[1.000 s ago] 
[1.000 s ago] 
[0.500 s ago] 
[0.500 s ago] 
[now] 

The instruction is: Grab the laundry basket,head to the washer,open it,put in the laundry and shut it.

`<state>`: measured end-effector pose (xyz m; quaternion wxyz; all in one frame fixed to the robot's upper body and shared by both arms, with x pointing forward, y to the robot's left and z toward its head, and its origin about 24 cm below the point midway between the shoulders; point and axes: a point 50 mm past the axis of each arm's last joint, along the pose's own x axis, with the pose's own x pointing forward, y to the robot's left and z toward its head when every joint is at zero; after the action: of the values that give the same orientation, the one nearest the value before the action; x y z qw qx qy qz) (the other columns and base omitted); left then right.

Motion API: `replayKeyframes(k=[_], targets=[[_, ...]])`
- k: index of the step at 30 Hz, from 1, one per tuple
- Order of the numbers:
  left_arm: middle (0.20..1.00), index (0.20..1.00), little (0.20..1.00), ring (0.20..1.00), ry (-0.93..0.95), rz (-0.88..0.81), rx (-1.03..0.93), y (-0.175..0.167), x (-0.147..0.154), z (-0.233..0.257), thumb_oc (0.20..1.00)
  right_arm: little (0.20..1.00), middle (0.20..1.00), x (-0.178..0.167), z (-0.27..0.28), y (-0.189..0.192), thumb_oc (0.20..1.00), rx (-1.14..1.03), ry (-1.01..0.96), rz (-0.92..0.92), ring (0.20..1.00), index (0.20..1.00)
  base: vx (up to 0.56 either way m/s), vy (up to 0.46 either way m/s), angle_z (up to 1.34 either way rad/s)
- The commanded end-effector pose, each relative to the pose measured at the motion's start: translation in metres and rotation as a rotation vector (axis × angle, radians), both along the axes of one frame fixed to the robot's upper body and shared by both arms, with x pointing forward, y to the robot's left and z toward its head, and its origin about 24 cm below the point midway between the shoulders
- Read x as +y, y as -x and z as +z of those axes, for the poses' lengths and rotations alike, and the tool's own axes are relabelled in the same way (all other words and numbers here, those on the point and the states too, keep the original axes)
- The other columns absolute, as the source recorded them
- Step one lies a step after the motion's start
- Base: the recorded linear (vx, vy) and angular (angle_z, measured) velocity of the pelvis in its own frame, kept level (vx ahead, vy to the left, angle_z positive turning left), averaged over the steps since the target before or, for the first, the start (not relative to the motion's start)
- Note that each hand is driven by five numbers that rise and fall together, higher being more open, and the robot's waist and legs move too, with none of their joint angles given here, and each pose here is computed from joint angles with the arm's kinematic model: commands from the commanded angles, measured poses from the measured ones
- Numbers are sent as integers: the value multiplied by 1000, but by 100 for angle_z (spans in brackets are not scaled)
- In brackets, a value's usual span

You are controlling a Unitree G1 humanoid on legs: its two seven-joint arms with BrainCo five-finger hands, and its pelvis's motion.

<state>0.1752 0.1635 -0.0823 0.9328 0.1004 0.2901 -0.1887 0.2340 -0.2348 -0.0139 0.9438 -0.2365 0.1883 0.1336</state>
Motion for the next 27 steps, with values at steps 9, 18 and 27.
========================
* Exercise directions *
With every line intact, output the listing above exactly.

* Written response *
[1.000 s ago] 
[1.000 s ago] 
[0.500 s ago] 
[0.500 s ago] 
[now] 

The instruction is: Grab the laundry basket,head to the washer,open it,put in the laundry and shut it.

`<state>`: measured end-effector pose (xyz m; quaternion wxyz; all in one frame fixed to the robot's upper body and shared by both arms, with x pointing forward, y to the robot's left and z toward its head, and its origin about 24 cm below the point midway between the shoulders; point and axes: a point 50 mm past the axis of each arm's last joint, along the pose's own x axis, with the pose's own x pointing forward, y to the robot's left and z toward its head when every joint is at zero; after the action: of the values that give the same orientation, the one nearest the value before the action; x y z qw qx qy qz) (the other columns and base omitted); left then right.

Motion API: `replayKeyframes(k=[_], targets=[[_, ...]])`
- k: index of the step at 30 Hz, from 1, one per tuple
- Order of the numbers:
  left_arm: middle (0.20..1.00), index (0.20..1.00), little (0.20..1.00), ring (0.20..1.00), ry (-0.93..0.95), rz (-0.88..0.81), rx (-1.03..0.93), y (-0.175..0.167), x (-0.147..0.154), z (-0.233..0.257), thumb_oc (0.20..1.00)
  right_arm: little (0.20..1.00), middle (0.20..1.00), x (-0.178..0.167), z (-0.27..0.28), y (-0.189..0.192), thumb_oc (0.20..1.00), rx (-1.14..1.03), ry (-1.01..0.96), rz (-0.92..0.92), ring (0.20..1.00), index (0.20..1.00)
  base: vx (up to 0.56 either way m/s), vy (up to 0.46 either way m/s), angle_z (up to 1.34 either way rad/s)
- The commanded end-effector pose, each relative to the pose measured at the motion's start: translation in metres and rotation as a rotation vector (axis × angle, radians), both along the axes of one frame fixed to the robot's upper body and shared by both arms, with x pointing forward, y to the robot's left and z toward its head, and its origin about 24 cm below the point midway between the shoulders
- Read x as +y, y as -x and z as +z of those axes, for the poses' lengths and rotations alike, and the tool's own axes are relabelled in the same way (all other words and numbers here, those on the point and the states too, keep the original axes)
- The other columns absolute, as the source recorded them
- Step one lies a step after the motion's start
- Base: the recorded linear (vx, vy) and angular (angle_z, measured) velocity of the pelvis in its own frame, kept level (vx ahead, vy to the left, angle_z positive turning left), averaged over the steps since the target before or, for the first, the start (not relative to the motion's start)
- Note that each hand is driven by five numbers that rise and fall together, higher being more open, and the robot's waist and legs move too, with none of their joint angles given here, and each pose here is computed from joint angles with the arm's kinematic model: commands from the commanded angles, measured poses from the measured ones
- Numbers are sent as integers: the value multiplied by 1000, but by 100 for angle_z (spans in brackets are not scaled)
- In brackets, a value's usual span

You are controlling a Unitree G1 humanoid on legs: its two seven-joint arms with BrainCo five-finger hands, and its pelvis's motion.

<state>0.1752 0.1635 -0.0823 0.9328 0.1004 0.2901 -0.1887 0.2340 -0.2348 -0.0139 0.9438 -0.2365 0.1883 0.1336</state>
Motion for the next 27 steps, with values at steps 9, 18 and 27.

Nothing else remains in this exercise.